Aim
To identify the effects and mechanism of action of Polygonatum kingianum (P. kingianum) on dyslipidemia in rats using an integrated untargeted metabolomic method.
Conclusion
P. kingianum alleviates HFD-induced dyslipidemia by regulating many endogenous metabolites in serum, urine and liver samples. Collectively, our findings suggest that P. kingianum may be a promising lipid regulator to treat dyslipidemia and associated diseases.
Methods
A rat model of dyslipidemia was induced with a high-fat diet (HFD) and rats were given P. kingianum [4 g/(kg•d)] intragastrically for 14 wk.
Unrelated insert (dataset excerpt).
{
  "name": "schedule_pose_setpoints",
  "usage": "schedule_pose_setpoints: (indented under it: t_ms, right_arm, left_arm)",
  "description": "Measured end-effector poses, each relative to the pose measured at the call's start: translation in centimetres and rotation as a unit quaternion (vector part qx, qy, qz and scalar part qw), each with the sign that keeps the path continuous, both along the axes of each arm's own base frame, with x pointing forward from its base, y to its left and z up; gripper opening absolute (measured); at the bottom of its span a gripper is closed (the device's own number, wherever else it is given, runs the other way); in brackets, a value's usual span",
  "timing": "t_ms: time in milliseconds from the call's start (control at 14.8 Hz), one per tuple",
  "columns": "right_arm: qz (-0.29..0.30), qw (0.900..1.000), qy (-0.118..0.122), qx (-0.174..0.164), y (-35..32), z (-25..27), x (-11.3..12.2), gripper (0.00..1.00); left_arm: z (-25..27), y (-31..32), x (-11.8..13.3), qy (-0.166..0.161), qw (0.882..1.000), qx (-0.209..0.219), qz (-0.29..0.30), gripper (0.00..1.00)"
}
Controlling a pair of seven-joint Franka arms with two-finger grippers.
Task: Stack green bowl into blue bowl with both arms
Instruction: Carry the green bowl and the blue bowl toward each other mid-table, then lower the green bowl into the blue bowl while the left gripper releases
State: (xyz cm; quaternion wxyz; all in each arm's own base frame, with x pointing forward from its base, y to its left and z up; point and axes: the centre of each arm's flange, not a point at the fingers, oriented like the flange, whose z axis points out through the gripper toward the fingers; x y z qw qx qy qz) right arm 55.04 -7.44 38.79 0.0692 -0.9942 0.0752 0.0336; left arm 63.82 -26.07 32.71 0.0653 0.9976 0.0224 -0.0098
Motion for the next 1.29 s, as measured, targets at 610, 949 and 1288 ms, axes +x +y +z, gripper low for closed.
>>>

Changes in serum and hepatic lipid parameters were evaluated. Metabolites in serum, urine and liver samples were profiled using ultra-high performance liquid chromatography/mass spectrometry followed by multivariate statistical analysis to identify potential biomarkers and metabolic pathways.
Results
P. kingianum significantly inhibited the HFD-induced increase in total cholesterol and triglyceride in the liver and serum. P. kingianum also significantly regulated metabolites in the analyzed samples toward normal status. Nineteen, twenty-four and thirty-eight potential biomarkers were identified in serum, urine and liver samples, respectively. These biomarkers involved biosynthesis of phenylalanine, tyrosine, tryptophan, valine, leucine and isoleucine, along with metabolism of tryptophan, tyrosine, phenylalanine, starch, sucrose, glycerophospholipid, arachidonic acid, linoleic acid, nicotinate, nicotinamide and sphingolipid.